Industry experts estimate that sellers tin can expect to pay anywhere from 6% to 10% of their dwelling house's purchase price in closing costs when it's fourth dimension to sell. So if your dwelling sells for $450,000, you could spend anywhere betwixt $27,000 to $45,000 in seller fees.

To height information technology off, buyers sometimes ask sellers to pitch in for their closing costs, too — another 2% to three% of the sales toll. Should you consider it? And if you practice, what are the downsides to paying for the buyer's closing costs every bit the seller?

To explore the potential drawbacks of paying for heir-apparent endmost costs as the seller, nosotros spoke with Tara Limbird, an Arkansas-based agent who heads a squad of real estate pros that was nationally ranked at the top one half of i% of Realtors®. Limbird walked united states of america through when you may desire to consider agreeing to a seller concession and discussed the nuances of paying for a buyer'due south closing fees.

Coins used to pay seller closing costs.
Source: (Kim Gorga / Unsplash)

Buyers and sellers generally pay for their ain closing costs — but everything'south negotiable

The buyer and seller mostly pay for the costs they each incur during the settlement process. These are examples of what the real estate industry typically considers heir-apparent and seller closing costs:

Typical buyer closing costs

  • Loan fees, including the origination fee and discount points
  • Lender's championship insurance
  • Appraisal fee
  • Property inspections
  • HOA transfer fee
  • Real estate taxes, prorated to the settlement engagement

Typical seller closing costs

  • Real estate agent commissions
  • Loan payoff amount
  • Transfer taxes and recording fees
  • Owner's championship insurance policy premium and fees
  • Copies of HOA governing documents, including CC&Rs and bylaws
  • HOA dues, prorated to the settlement engagement
  • Real manor taxes, prorated to the settlement date

Some costs, such equally the settlement fee (also referred to equally the closing fee), aren't clearly defined as a buyer or seller fee. Instead, your state and local real manor community dictate whether the buyer or seller is usually on the claw for these closing costs.
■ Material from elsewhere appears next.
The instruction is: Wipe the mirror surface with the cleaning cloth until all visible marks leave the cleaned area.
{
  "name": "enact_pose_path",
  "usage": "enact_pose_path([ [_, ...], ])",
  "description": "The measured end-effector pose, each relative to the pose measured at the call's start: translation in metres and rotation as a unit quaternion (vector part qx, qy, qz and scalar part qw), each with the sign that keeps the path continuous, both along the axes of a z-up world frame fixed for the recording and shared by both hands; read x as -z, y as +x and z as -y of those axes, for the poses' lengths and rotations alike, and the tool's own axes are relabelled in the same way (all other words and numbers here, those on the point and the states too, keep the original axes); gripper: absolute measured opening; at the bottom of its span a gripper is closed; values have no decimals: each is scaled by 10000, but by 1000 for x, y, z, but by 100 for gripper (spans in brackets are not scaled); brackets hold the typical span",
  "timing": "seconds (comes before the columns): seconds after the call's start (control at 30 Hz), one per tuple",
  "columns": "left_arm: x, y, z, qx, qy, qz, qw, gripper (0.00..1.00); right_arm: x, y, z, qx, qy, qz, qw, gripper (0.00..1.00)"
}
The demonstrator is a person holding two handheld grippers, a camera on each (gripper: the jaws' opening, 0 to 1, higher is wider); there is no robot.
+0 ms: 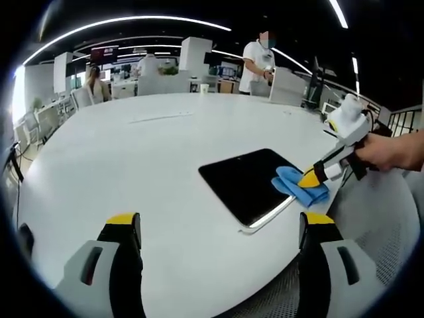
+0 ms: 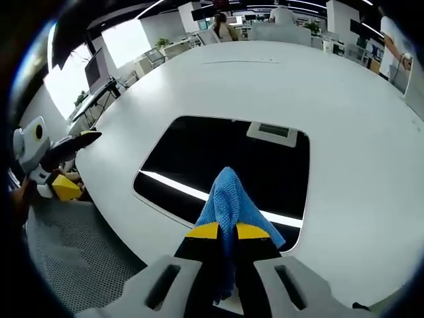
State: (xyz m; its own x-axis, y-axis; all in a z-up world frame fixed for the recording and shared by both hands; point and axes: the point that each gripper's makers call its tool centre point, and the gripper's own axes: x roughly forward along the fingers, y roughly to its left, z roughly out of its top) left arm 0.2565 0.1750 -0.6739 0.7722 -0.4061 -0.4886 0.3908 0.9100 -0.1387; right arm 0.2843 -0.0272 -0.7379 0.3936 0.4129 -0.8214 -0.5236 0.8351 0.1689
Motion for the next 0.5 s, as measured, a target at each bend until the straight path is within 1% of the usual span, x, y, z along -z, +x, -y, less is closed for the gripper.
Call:
enact_pose_path([
  [0.13,0,0,-1,-17,-7,0,10000,98,0,-1,-1,-93,-19,65,9999,2],
  [0.5,2,0,-1,-31,-5,-33,10000,98,0,-1,0,-1,59,11,10000,2],
])
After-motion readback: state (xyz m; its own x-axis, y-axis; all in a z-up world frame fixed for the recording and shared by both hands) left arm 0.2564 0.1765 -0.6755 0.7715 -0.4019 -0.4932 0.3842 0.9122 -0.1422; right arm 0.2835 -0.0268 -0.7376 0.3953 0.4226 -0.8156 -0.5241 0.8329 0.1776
For case, according to Fidelity National Title Insurance Visitor, Arkansas sellers customarily pay for the owner's title insurance policy premium, while the buyer commonly pays for the recording fees. The buyer and seller split settlement fees every bit.

In California, on the other paw, the party responsible for both the settlement fees and the possessor'due south title insurance varies depending on the county. In San Francisco County, the buyer pays for both the escrow fee and owner's title insurance policy. But in Los Angeles Canton, the buyer and seller split the escrow fee while the seller pays for the owner'south title insurance.

If you're unsure almost which closing fees sellers in your surface area typically pay, your best bet is to inquire either your local real estate amanuensis or settlement agent.

Limbird points out that the local real manor market tin can shift the dynamic to either the buyer or seller's benefit when information technology comes to paying fees. "The seller commonly pays their closing costs. The borrower usually pays theirs. However, information technology kind of depends on the market that you're in," she says.

Footing the buyer's closing cost bill could pay off in some cases

Sellers are more likely to agree to pay for the buyer's closing fees in a buyer's marketplace, reveals Limbird. When at that place are fewer buyers than bachelor homes on the marketplace, motivated sellers may need to exist flexible with negotiations to entice a buyer. And that could include agreeing to seller concessions, such equally paying for some closing costs.

Like-minded to pay for closing costs could too open upwards your heir-apparent pool to someone who doesn't take cash on paw for both a down payment and closing costs. By agreeing to pay for part of the buyer's endmost costs, the seller could snag a buyer who may otherwise be unable to qualify for the home.

In a seller's market, though, sellers don't have much incentive to pay for the buyer'due south endmost costs, Limbird adds. In a competitive marketplace, buyers detect themselves competing against other offers, and a heir-apparent asking for a seller concession risks rejection when the seller has others to choose from.

A woman holding up two fingers to represent closing cost options.
Source: (Dayne Topkin / Unsplash)

Here are Two Ways You Can Pay for the Heir-apparent's Endmost Costs

When paying buyer fees, sellers typically encounter 2 strategies: wrap the fees into the overall purchase toll or agree to a deduction of your bottom line. Let'due south explore each method to understand their differences and how each one could affect your domicile sale — including potential snags to lookout out for.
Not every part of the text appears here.